Grails' plugins are a good packaging mechanism for code/design/schema reusability across apps, or for clarifying code ownership across multiple authors (which seems likely for a large app), but I don't think they'll save you much in terms of deployment pain - after all, the code is still there in the app, and the app still has to configure the plugins, etc.

Yes, you'll save a little time due to caching of the plugin on the deployment target, but you'll pay that back with extra complications in code, test and in managing the versioning of the plugins themselves.

That said, I do think putting a domain+services plugin is a good module for reuse - we've just done that - but it more hurt than helped with deployment problems.
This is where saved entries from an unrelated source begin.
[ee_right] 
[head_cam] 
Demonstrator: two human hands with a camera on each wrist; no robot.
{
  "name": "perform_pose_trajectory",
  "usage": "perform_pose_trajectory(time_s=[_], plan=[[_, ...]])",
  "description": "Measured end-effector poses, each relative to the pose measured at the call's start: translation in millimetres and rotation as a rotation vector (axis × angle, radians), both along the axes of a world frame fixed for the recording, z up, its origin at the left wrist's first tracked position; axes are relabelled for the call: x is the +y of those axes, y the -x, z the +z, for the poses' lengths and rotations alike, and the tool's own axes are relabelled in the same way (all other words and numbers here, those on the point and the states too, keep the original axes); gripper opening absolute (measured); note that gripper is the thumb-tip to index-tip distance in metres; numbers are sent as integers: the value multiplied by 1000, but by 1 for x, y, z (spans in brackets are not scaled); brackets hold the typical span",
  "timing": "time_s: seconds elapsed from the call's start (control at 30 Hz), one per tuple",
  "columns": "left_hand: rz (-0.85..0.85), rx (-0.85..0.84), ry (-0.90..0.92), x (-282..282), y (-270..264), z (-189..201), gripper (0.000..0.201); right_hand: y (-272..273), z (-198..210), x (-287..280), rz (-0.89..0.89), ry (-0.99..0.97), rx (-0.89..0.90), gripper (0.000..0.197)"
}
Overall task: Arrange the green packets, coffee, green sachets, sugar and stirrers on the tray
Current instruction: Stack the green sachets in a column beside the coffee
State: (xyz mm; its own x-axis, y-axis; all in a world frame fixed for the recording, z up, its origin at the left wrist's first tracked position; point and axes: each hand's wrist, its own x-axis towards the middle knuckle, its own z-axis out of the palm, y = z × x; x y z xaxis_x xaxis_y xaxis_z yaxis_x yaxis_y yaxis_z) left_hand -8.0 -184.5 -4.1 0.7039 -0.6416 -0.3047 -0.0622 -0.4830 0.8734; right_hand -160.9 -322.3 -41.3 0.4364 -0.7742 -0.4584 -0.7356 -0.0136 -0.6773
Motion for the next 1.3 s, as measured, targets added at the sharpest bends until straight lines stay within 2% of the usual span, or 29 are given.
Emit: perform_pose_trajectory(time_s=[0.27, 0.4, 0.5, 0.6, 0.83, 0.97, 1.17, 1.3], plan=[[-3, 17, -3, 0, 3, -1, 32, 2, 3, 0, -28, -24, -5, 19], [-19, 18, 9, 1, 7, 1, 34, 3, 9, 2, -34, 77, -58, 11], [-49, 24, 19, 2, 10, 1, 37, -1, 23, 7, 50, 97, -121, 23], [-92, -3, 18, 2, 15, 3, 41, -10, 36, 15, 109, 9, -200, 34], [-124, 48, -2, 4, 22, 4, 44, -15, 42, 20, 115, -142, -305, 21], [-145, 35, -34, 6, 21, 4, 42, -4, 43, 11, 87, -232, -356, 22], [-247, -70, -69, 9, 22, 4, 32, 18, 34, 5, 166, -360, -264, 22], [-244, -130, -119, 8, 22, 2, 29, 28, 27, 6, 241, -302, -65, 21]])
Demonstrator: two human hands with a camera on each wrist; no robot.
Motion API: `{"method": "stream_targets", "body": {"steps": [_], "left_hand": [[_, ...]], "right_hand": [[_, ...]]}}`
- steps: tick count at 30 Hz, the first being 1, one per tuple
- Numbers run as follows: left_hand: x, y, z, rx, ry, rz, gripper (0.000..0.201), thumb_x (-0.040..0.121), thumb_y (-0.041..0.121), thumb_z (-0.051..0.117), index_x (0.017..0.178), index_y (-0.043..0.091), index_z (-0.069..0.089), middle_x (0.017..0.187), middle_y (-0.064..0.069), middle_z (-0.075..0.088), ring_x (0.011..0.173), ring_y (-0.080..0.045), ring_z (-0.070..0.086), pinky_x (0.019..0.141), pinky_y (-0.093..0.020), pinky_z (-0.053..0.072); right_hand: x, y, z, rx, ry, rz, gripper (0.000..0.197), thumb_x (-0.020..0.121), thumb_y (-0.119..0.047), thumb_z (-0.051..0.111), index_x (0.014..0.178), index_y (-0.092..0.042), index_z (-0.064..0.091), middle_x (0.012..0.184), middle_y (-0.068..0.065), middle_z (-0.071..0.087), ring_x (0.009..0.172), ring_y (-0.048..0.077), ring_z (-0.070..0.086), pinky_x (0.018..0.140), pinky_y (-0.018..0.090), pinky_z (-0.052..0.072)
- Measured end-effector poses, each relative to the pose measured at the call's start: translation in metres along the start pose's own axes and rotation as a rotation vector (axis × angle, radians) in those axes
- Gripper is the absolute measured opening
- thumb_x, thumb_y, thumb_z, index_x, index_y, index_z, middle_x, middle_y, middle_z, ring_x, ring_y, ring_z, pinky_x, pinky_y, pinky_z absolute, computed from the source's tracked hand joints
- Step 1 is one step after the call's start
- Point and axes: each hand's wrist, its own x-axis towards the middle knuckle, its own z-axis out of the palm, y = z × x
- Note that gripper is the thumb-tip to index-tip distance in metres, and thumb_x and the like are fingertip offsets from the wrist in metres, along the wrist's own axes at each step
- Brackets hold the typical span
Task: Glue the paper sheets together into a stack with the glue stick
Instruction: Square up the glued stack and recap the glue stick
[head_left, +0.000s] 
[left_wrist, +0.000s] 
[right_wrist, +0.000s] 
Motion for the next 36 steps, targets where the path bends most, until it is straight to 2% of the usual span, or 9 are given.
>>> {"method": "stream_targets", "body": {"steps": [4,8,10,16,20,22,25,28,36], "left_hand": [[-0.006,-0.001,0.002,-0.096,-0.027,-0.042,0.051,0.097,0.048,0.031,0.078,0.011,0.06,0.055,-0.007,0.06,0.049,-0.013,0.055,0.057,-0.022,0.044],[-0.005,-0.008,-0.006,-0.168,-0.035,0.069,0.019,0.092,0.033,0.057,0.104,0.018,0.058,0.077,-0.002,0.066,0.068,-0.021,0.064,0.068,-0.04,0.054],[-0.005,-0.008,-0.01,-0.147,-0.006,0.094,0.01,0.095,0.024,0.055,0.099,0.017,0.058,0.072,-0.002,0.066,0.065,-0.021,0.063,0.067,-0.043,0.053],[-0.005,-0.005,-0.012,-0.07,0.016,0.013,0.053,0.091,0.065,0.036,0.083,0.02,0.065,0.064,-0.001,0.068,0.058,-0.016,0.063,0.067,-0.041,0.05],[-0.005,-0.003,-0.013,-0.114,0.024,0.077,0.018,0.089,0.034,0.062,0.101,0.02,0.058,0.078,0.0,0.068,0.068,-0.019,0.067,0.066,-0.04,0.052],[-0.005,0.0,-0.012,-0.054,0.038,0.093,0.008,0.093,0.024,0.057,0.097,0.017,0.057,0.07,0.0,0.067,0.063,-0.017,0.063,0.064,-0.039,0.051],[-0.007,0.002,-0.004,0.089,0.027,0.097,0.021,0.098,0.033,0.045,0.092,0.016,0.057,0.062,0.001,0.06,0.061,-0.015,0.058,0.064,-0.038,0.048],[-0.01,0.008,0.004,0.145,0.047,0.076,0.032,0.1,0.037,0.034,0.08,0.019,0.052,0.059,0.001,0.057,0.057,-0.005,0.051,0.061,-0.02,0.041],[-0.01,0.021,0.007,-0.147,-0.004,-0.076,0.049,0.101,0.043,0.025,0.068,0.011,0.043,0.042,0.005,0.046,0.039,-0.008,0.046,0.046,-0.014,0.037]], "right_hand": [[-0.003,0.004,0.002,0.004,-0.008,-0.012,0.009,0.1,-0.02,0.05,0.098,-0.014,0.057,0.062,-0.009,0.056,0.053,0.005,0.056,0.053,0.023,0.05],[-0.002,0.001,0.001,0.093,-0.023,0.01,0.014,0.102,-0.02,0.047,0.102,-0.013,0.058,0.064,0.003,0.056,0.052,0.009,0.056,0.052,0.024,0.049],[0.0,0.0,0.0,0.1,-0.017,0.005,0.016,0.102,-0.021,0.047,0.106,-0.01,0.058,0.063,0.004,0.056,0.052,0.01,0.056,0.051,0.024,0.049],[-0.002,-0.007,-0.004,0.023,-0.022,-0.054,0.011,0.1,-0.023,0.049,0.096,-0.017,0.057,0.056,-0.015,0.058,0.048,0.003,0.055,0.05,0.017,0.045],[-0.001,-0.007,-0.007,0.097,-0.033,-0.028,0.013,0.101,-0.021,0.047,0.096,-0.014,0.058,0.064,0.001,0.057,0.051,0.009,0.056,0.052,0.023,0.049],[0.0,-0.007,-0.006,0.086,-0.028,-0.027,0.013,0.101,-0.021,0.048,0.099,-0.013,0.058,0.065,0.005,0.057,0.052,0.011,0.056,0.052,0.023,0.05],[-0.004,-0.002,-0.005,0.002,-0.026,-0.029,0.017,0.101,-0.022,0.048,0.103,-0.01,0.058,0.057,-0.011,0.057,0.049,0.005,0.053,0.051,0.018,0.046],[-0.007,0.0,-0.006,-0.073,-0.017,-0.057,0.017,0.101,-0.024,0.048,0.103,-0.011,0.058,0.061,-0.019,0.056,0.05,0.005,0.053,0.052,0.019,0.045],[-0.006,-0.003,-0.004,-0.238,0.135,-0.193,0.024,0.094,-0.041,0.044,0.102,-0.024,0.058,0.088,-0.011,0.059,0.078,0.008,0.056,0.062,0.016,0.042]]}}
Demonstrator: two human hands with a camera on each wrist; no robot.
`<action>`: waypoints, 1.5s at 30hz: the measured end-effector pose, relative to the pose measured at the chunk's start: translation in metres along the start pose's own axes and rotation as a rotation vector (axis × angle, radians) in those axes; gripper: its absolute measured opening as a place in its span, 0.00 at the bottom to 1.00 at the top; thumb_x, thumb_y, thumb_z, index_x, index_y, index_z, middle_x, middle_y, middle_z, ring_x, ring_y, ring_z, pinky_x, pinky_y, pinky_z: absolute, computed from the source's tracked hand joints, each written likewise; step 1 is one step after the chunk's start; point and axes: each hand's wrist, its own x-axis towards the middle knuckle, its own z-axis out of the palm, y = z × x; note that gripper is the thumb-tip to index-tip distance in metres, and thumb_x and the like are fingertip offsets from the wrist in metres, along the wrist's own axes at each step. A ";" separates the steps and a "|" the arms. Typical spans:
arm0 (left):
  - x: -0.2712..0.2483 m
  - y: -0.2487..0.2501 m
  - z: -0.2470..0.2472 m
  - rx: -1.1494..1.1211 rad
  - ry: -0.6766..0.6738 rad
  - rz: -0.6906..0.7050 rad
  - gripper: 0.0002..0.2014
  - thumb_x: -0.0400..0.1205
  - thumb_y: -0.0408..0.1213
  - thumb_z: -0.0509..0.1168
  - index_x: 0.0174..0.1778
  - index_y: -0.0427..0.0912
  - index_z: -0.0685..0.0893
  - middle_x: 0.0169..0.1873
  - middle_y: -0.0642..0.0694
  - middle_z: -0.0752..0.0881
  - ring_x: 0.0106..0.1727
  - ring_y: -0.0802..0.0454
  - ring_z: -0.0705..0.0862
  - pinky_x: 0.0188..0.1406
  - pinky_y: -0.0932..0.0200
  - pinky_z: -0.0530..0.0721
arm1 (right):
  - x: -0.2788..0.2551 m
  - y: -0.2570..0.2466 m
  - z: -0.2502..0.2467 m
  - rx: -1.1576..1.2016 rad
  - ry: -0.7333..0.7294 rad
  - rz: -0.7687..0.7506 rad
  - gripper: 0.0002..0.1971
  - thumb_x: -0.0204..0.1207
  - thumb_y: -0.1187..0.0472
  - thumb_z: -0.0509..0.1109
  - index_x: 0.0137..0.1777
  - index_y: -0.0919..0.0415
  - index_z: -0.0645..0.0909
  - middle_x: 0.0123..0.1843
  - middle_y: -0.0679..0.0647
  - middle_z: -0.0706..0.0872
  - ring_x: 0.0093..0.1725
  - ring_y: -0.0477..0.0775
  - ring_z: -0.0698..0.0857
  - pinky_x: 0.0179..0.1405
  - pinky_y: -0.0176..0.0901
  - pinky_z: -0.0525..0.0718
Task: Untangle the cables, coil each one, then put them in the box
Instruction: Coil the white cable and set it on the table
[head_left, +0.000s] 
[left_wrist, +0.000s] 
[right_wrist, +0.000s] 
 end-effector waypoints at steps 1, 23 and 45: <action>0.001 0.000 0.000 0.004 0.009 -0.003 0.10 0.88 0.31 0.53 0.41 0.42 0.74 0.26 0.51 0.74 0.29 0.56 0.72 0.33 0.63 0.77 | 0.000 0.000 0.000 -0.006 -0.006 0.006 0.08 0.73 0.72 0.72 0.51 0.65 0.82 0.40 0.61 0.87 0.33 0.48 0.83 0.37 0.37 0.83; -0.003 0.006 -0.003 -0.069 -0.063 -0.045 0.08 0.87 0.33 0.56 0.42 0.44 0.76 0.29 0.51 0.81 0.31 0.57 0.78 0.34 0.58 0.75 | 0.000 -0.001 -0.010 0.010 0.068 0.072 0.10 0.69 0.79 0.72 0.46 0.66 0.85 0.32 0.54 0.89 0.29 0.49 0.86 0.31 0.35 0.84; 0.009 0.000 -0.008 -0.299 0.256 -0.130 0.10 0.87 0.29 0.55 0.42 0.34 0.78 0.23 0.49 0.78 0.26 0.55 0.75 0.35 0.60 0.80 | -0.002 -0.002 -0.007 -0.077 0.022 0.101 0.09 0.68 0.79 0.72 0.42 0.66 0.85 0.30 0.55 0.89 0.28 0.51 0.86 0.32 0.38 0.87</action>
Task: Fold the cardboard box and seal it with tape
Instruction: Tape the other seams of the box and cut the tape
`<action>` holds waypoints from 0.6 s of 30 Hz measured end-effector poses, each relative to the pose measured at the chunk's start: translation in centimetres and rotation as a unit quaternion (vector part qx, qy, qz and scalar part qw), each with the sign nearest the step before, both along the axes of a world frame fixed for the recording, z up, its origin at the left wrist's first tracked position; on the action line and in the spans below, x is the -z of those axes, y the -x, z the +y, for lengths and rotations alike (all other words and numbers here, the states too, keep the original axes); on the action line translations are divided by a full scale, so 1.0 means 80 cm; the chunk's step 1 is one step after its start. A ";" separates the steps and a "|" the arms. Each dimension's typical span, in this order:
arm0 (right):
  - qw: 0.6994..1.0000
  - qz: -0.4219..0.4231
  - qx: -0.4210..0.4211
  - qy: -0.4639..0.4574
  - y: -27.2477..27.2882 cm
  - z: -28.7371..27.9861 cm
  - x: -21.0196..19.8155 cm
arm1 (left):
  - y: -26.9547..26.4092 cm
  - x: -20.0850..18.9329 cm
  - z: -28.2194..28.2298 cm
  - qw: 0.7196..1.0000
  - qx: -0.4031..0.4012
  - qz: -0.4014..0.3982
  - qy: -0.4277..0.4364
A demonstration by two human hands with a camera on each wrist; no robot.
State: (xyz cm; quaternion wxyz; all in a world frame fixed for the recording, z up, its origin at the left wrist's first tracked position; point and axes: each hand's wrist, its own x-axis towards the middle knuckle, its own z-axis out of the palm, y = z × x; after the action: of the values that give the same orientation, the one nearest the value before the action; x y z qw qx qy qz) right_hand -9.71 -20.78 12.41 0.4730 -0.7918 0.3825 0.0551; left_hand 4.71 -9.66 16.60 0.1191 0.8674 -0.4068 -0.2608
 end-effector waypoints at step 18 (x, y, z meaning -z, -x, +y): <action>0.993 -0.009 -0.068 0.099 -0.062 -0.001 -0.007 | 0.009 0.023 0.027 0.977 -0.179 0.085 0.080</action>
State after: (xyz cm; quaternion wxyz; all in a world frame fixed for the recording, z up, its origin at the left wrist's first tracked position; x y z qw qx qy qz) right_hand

IMO, a 'best practice' for a big Grails app would be to think about splitting the app into smaller apps with communication either through the database or a memcache or via some form of messaging - lots cleaner for "don't have to redeploy the whole thing" and tends towards better scalability. Use plugins in each app where you want code/design reuse or schema isolation and are going to get enough reuse to justify the various overheads.

Wayne
A: 

Agreed, plugins are the accepted way to do this. This will help manage your code dependency graph and split your app into sections that are easier to test and understand independently. However plugins are still meant to knit together as one application when deployed. I'm not sure what pattern you're looking for for deployment.